The task
Find the line containing "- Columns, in" in the listing below. Repeat it exactly, along with each following line up to and including the one containing "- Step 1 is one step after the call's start".

Records for processing
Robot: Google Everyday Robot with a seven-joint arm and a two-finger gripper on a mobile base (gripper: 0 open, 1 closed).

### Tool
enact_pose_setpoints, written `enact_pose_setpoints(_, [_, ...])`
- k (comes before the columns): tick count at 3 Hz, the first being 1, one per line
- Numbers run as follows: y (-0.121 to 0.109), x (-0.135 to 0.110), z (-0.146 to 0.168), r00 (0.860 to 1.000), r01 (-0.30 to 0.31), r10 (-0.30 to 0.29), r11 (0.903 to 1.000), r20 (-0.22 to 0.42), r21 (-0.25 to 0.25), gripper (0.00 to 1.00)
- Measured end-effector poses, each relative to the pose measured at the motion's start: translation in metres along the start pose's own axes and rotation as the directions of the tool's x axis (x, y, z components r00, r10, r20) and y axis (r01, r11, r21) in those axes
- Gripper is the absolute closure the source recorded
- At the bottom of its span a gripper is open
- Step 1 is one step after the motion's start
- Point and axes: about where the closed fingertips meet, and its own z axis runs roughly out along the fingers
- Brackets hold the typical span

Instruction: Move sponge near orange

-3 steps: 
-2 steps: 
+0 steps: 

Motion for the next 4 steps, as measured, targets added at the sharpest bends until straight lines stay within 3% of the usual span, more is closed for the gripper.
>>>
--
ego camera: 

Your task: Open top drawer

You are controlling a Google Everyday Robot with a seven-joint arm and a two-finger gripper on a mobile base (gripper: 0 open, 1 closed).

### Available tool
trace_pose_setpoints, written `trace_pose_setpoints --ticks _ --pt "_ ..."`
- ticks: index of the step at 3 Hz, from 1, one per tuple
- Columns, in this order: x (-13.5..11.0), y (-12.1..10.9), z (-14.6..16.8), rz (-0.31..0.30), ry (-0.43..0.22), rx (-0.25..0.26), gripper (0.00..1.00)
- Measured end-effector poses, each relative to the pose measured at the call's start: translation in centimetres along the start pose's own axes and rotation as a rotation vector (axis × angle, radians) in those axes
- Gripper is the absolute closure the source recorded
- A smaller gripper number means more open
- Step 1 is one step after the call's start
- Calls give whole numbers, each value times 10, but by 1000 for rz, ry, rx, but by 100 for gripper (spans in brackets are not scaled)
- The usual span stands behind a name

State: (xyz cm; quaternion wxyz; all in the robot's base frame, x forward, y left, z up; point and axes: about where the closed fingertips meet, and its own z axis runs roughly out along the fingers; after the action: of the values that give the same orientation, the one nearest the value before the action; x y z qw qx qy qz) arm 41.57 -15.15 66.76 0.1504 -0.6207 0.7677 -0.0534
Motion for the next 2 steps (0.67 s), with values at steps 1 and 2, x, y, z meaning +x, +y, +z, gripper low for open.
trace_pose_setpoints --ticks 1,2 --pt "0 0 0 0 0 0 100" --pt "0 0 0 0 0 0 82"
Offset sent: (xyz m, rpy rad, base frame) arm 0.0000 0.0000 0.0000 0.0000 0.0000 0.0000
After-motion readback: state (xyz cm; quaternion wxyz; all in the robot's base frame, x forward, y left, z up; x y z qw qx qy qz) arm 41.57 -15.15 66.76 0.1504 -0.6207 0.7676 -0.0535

Answer for this exercise
- Columns, in this order: x (-13.5..11.0), y (-12.1..10.9), z (-14.6..16.8), rz (-0.31..0.30), ry (-0.43..0.22), rx (-0.25..0.26), gripper (0.00..1.00)
- Measured end-effector poses, each relative to the pose measured at the call's start: translation in centimetres along the start pose's own axes and rotation as a rotation vector (axis × angle, radians) in those axes
- Gripper is the absolute closure the source recorded
- A smaller gripper number means more open
- Step 1 is one step after the call's start

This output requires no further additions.